» **Work item**
Please repeat exactly the lines below from the one containing "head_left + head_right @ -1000" down to the one containing "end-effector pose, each", both included, and nothing else.

» **Data**
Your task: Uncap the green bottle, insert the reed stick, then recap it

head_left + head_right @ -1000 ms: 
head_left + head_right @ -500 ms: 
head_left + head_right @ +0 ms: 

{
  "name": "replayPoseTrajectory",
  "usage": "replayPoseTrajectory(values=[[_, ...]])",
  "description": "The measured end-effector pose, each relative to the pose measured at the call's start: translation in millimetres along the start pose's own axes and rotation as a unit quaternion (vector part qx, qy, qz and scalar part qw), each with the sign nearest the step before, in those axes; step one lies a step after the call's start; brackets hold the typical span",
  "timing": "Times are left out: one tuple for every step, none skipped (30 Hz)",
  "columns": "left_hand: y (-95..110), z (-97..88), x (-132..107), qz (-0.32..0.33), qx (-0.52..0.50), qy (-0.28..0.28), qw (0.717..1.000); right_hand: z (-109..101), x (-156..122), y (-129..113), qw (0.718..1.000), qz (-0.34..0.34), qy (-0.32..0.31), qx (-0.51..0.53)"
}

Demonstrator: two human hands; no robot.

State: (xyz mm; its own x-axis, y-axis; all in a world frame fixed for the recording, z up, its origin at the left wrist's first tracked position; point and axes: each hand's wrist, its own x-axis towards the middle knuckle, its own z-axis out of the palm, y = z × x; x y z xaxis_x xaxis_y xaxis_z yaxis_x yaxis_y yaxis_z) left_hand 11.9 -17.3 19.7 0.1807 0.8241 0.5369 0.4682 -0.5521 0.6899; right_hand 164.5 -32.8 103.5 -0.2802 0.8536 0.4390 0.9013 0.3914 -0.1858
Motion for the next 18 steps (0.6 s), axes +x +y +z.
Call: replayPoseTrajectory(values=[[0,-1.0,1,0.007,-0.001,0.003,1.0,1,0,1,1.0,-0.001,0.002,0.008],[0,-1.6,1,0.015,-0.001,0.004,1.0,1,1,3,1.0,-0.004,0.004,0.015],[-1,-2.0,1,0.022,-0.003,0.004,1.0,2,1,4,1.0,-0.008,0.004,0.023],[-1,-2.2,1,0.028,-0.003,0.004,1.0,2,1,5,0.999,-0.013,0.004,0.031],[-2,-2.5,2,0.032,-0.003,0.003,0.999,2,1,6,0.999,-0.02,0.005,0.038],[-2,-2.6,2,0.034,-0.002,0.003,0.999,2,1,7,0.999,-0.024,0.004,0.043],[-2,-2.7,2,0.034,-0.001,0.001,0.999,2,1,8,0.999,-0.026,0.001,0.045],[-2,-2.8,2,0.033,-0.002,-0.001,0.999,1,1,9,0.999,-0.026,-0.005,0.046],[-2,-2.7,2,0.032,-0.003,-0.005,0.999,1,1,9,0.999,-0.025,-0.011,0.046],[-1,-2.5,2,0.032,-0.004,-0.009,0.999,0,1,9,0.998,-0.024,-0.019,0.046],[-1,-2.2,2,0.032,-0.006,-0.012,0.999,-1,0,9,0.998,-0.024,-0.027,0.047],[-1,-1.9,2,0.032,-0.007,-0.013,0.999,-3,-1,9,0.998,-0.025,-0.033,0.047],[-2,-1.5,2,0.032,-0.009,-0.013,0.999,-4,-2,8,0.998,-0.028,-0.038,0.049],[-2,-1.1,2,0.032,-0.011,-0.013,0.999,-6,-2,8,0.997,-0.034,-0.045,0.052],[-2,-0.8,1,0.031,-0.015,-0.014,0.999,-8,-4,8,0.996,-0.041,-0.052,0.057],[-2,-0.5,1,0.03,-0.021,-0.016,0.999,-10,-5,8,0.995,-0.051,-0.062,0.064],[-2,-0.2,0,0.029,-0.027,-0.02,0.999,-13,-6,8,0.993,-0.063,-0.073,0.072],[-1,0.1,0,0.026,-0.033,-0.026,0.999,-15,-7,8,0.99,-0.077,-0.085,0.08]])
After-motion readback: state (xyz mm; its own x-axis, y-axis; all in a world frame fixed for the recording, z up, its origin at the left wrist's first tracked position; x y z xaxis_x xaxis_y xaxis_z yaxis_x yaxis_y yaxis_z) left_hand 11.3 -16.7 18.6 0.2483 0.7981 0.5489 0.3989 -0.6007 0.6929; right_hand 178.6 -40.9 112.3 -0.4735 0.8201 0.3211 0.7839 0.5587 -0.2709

» **Exercise solution**
head_left + head_right @ -1000 ms: 
head_left + head_right @ -500 ms: 
head_left + head_right @ +0 ms: 

{
  "name": "replayPoseTrajectory",
  "usage": "replayPoseTrajectory(values=[[_, ...]])",
  "description": "The measured end-effector pose, each relative to the pose measured at the call's start: translation in millimetres along the start pose's own axes and rotation as a unit quaternion (vector part qx, qy, qz and scalar part qw), each with the sign nearest the step before, in those axes; step one lies a step after the call's start; brackets hold the typical span",

The response is finished, and the exercise is complete.